Records from a dataset:

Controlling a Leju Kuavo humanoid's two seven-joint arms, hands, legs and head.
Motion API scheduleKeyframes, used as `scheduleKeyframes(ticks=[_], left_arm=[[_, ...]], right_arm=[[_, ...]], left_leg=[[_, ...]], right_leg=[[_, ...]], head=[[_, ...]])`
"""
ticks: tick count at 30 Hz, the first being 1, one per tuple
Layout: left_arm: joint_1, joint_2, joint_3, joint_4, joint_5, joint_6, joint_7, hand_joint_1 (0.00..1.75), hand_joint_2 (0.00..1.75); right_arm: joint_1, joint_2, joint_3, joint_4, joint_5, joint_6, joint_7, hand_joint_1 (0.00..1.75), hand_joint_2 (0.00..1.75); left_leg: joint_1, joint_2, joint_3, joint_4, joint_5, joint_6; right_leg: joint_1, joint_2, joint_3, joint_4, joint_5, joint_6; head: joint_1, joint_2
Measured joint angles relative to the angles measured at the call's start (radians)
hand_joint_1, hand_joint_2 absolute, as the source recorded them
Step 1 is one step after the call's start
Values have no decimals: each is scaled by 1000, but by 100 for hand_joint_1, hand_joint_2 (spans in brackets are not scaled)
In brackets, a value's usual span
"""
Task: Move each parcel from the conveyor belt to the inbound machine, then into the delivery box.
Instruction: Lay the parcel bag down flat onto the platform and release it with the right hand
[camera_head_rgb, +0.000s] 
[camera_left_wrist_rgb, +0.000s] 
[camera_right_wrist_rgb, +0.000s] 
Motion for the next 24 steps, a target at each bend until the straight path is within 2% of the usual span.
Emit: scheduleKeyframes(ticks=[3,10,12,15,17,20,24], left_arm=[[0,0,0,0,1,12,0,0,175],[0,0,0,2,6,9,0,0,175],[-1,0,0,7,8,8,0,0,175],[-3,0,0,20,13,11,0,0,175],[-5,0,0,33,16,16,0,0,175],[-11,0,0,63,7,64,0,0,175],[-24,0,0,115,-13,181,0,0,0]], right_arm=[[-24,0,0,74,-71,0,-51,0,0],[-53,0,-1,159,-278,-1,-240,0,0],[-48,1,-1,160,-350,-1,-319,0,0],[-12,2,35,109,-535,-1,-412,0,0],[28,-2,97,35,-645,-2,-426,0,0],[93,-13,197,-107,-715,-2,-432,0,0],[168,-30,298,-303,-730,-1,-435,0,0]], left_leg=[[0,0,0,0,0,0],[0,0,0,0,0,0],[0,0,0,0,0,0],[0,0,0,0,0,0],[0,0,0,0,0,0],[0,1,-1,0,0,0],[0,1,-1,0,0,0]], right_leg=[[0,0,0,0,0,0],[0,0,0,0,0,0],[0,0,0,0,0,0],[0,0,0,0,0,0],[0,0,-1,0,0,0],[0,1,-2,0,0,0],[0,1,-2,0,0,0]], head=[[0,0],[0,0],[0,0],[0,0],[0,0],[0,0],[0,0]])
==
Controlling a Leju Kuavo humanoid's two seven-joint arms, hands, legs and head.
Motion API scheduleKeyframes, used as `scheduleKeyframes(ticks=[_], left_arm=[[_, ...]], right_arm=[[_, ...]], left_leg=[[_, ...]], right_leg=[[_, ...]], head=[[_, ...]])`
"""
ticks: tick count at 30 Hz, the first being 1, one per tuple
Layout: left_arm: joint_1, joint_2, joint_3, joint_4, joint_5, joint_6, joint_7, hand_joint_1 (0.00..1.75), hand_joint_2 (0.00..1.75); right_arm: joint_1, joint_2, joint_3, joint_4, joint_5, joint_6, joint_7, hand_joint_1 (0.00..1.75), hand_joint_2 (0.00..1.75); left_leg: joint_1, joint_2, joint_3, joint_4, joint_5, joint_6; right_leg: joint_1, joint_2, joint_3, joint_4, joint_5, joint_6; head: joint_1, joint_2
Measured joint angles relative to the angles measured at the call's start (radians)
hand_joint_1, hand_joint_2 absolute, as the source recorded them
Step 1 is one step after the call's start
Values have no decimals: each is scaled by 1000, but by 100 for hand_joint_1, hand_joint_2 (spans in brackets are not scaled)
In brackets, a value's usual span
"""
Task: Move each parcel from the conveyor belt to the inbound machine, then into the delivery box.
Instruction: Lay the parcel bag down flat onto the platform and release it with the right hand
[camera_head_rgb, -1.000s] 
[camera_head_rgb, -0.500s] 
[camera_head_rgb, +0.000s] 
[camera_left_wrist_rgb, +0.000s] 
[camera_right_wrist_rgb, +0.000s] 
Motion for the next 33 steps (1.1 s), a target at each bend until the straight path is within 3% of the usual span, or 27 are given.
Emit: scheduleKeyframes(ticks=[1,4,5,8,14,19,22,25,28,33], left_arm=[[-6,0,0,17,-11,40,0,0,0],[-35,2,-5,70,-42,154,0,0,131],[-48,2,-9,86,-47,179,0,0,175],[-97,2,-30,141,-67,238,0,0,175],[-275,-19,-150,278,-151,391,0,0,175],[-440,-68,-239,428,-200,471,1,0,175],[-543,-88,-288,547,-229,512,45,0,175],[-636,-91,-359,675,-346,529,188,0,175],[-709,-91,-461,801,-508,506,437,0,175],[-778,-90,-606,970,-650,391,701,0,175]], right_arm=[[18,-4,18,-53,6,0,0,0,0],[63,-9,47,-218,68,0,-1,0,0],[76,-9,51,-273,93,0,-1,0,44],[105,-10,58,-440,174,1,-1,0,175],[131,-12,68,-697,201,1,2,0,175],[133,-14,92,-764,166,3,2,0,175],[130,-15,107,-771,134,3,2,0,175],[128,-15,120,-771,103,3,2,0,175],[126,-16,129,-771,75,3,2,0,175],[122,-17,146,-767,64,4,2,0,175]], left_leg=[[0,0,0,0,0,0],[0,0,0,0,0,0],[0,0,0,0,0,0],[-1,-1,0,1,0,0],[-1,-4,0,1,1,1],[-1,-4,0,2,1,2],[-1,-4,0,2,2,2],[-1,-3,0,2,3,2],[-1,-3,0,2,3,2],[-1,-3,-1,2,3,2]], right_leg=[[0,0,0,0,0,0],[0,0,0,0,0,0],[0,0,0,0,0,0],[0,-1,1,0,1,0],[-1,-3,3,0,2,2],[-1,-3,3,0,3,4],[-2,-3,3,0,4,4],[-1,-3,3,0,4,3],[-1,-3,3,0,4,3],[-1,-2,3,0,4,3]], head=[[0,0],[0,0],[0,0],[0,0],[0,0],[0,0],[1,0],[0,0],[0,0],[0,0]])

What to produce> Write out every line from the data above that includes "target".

Exercise response>
Motion for the next 24 steps, a target at each bend until the straight path is within 2% of the usual span.
Motion for the next 33 steps (1.1 s), a target at each bend until the straight path is within 3% of the usual span, or 27 are given.

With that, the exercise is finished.